_Exercise details_
Tally the lines below that hold the string "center", and give only the tally.

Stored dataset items
________________

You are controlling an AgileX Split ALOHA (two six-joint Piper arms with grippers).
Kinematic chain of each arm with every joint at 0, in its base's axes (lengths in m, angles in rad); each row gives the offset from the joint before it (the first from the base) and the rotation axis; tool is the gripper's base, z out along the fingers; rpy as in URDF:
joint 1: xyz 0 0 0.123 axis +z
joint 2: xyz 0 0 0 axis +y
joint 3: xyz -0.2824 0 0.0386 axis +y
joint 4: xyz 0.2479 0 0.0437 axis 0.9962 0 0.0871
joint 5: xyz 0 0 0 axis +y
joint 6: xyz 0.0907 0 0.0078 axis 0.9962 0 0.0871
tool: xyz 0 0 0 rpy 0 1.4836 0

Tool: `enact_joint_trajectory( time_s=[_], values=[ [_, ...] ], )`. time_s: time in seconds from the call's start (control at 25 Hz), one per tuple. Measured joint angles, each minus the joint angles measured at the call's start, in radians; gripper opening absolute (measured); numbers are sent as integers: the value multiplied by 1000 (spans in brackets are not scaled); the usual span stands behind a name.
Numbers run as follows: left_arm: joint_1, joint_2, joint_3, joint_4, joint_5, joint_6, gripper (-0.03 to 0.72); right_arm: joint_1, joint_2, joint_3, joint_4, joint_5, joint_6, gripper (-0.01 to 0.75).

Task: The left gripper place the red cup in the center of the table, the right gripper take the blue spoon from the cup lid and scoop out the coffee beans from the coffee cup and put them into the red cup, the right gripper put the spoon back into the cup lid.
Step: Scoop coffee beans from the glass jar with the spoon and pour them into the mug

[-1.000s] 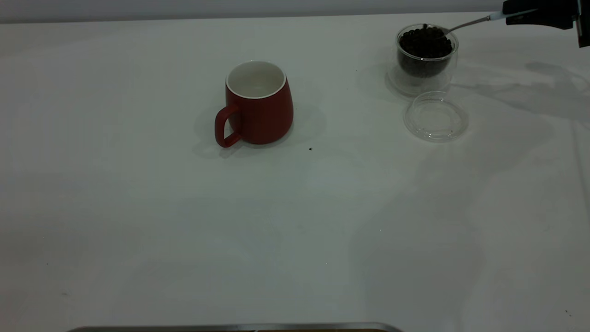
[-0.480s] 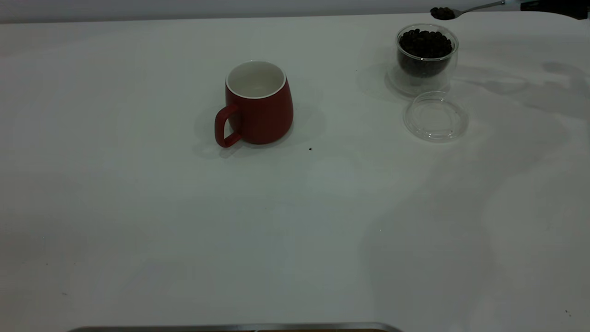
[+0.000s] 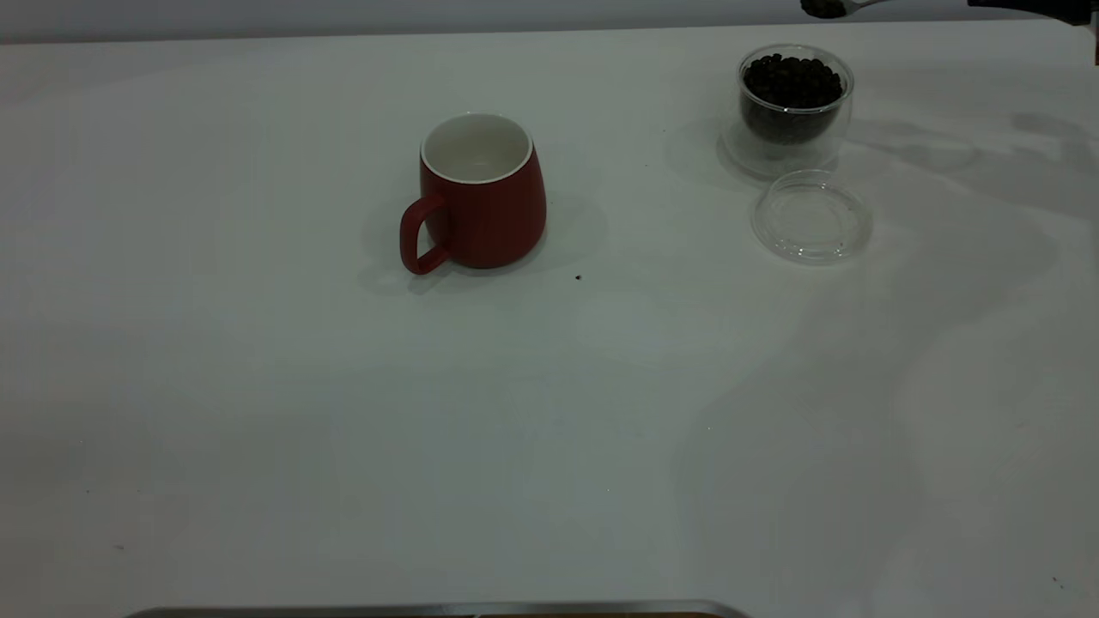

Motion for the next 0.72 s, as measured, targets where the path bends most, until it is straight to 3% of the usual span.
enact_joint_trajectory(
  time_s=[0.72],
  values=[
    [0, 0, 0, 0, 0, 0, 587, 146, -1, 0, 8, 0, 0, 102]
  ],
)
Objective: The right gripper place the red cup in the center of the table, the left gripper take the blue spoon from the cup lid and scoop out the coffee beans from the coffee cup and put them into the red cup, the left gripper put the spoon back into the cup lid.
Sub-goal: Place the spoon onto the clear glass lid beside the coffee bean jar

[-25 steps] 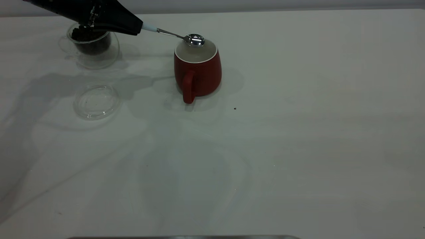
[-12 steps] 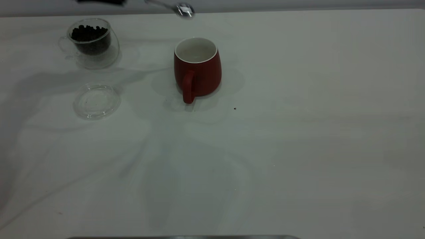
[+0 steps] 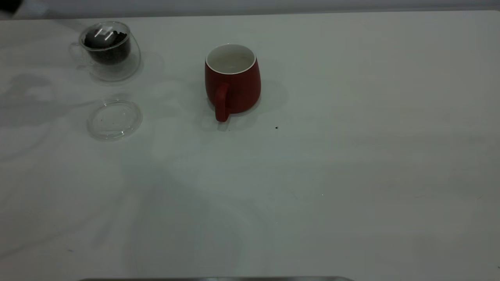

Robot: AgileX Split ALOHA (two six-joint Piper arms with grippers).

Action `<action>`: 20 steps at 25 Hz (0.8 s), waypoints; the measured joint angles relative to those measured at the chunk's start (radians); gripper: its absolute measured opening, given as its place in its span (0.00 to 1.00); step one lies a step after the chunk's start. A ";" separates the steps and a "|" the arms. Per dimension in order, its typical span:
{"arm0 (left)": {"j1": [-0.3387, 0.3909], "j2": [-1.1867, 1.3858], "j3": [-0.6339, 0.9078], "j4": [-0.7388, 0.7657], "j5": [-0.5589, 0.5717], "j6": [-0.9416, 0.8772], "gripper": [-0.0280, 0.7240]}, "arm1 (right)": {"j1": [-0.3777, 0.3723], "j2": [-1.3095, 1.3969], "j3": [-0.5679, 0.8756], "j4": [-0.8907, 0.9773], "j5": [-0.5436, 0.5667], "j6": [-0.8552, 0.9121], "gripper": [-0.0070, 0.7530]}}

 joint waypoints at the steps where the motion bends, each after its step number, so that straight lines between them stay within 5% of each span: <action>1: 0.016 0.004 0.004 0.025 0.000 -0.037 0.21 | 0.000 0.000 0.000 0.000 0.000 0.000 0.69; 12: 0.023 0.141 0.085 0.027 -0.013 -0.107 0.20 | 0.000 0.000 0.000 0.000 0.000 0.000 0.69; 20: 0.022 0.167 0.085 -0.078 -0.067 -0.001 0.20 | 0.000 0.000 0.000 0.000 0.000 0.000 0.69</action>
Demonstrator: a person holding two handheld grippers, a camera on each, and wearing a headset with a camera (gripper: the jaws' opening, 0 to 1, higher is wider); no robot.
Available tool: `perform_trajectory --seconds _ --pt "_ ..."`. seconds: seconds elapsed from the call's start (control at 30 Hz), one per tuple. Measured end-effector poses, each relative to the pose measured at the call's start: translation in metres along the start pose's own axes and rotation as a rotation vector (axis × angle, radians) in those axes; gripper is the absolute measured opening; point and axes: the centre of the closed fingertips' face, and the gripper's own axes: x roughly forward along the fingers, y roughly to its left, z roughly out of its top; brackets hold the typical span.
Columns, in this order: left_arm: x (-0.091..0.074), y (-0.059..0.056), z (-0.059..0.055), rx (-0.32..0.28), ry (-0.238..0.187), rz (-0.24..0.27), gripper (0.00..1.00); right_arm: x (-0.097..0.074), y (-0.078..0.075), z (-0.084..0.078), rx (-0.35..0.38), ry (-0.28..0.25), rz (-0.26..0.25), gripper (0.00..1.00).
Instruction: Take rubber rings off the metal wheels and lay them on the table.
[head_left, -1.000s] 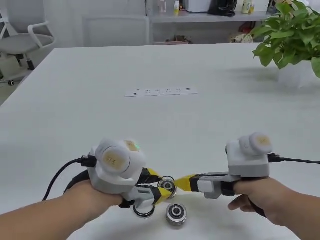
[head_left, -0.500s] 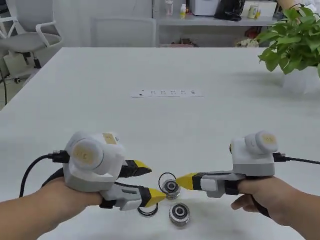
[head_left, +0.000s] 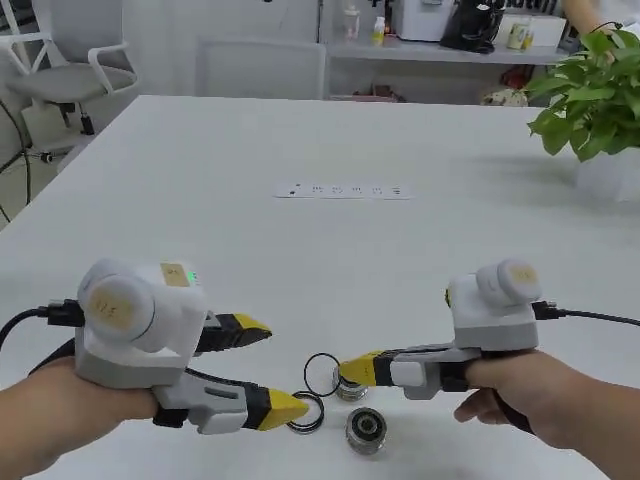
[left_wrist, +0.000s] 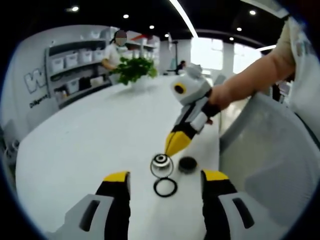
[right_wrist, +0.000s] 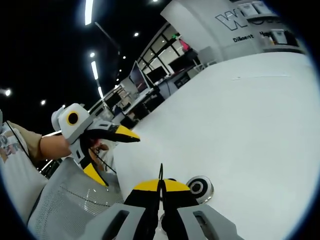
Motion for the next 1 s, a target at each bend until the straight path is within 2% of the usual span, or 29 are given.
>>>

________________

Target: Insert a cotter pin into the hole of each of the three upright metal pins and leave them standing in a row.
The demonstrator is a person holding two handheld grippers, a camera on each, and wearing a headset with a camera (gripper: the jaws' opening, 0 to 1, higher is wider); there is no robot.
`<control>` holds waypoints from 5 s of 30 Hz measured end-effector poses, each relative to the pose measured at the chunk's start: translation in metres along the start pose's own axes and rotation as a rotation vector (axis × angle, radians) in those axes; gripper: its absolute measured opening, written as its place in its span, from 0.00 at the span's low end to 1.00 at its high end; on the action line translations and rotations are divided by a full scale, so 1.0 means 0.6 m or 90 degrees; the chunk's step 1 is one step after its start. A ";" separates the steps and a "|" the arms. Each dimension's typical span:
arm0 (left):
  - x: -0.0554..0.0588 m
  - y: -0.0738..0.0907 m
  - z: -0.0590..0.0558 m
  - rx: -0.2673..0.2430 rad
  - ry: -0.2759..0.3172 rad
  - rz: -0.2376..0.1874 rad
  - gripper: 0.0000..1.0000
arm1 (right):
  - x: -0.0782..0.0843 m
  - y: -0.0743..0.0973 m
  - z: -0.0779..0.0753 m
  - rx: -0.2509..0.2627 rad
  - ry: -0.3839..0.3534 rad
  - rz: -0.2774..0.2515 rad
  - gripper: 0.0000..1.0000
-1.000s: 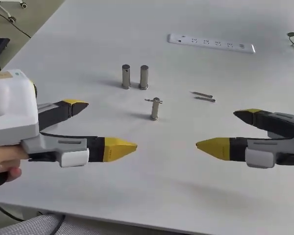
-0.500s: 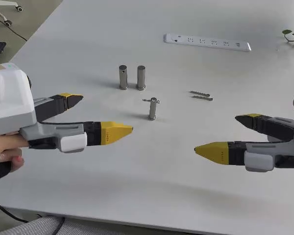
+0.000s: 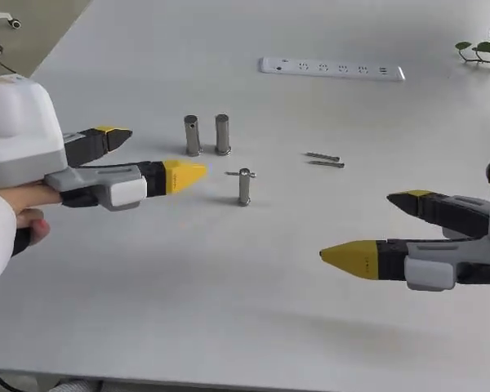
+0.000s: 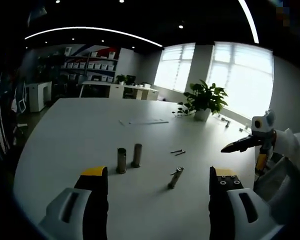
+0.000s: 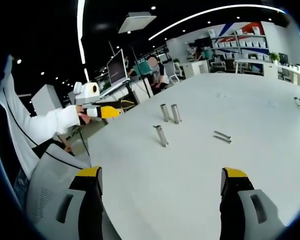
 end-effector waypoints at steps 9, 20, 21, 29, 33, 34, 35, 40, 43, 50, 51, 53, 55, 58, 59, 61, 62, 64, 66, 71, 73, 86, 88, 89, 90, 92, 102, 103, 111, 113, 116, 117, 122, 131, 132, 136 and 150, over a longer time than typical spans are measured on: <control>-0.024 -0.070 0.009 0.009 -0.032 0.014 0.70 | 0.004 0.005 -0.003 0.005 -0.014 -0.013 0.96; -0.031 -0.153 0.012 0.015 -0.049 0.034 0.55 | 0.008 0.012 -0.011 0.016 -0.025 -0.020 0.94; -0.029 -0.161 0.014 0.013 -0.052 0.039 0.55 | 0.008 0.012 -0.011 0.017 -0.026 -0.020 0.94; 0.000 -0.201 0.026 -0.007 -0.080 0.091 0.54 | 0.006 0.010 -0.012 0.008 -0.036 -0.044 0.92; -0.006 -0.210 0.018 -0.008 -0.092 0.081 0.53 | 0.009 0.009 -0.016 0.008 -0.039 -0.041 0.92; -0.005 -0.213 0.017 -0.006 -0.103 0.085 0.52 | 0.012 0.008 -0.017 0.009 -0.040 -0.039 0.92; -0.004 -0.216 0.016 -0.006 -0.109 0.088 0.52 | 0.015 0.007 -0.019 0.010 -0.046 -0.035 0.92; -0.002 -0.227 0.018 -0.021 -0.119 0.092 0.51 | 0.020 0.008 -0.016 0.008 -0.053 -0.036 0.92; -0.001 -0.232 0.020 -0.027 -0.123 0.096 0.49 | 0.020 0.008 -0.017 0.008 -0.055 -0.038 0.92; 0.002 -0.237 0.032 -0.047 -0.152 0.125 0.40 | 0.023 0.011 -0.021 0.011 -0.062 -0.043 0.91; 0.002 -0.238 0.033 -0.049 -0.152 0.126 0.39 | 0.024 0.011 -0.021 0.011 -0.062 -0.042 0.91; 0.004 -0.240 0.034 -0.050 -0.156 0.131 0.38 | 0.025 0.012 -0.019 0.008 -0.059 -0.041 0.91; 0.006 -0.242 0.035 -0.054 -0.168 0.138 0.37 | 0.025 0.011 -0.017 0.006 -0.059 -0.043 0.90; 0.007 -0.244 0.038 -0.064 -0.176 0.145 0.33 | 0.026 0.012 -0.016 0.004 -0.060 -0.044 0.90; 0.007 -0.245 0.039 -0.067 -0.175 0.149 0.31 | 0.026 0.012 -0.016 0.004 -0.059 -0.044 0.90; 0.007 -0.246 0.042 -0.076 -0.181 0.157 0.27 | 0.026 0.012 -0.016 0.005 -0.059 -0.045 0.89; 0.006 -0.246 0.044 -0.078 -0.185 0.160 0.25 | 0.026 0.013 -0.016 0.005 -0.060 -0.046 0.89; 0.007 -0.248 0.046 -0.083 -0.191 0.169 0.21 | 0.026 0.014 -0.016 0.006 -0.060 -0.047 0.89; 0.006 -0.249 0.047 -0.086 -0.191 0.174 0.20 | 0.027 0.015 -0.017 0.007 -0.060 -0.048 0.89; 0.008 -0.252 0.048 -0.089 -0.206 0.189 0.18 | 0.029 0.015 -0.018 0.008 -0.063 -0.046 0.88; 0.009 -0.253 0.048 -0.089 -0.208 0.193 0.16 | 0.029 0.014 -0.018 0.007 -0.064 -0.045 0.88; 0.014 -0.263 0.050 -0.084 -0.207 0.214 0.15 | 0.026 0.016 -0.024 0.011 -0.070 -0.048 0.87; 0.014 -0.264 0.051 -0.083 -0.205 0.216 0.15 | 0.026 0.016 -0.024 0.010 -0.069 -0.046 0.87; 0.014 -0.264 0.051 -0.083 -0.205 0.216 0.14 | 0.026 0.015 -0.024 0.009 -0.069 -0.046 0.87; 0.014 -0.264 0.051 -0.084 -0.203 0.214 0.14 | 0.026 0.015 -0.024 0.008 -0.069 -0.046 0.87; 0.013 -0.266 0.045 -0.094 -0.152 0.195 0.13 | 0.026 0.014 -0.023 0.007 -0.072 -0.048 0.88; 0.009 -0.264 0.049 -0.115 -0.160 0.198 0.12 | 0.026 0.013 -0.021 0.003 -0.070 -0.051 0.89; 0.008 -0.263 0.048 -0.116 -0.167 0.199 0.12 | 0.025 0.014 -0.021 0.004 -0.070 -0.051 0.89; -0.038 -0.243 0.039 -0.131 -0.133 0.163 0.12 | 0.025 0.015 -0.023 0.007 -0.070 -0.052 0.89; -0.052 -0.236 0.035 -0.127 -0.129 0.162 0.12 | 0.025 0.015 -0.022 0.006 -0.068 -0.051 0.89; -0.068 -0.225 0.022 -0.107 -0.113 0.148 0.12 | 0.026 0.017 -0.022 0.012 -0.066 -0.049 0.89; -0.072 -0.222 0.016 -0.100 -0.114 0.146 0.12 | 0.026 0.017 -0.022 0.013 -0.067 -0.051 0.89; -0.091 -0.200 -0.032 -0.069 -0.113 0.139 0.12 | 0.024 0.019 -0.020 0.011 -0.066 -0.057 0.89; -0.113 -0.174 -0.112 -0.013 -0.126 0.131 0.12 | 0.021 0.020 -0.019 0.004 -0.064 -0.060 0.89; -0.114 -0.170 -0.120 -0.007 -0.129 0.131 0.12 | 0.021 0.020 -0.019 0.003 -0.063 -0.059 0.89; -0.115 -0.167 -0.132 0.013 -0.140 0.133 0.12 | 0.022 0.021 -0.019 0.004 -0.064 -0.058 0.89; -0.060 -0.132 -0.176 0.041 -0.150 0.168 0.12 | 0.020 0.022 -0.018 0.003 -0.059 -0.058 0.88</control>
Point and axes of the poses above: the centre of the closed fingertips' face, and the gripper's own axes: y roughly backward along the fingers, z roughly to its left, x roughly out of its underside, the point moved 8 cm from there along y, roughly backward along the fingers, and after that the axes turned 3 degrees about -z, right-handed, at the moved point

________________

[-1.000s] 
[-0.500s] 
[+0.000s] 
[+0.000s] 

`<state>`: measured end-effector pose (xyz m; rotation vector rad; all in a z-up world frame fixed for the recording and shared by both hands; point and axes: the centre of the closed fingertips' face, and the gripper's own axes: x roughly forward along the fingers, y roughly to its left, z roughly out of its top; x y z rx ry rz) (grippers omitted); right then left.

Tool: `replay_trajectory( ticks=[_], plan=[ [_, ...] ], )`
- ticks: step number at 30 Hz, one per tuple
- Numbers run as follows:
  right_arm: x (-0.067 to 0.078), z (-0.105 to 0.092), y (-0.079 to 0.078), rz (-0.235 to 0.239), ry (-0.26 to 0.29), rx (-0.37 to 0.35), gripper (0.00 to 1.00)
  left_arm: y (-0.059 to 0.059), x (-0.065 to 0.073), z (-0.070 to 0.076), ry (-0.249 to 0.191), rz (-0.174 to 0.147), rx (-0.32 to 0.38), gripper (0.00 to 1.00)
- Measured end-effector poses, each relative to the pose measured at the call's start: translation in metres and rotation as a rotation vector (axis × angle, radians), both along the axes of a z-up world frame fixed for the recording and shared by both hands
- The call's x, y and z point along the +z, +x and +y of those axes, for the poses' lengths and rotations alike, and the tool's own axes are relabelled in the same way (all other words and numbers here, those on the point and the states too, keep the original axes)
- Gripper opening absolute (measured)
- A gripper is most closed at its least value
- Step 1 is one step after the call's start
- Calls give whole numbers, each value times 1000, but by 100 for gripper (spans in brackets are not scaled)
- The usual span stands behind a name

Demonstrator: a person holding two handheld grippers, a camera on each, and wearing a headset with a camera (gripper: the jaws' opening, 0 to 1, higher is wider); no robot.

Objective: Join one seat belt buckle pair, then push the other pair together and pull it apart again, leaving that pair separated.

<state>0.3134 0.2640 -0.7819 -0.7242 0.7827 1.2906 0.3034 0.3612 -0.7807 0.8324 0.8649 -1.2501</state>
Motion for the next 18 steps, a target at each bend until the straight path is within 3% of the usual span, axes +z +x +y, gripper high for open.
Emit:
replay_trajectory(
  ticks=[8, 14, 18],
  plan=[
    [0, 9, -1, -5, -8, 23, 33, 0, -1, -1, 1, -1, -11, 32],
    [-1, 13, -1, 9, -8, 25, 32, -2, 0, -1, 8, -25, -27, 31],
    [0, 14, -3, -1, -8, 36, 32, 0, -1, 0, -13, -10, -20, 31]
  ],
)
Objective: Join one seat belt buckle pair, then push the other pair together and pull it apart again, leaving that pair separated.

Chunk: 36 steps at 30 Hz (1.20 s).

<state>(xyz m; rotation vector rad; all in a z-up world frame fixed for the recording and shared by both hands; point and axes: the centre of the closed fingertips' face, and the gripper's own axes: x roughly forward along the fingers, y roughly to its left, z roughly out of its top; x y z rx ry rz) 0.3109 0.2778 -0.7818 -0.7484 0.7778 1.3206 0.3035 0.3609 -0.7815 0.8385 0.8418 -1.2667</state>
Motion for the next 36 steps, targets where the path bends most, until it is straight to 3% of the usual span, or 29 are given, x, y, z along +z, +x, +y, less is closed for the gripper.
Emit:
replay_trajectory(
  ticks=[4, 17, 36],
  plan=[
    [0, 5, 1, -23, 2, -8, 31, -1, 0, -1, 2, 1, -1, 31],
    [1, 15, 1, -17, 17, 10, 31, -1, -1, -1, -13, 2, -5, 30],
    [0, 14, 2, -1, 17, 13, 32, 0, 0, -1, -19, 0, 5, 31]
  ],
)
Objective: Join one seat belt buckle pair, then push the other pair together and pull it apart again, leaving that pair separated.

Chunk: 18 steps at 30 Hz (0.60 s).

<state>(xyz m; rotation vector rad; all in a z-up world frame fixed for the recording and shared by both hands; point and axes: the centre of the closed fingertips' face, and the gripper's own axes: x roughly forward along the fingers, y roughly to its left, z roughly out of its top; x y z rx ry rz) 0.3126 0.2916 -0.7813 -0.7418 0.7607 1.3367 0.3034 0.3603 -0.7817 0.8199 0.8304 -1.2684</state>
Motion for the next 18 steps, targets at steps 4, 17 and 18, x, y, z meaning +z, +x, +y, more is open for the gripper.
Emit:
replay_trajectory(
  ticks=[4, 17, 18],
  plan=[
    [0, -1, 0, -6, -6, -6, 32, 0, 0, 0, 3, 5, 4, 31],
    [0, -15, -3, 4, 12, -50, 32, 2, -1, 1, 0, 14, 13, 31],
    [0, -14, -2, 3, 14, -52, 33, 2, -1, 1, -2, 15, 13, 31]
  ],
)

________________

_Written response_
2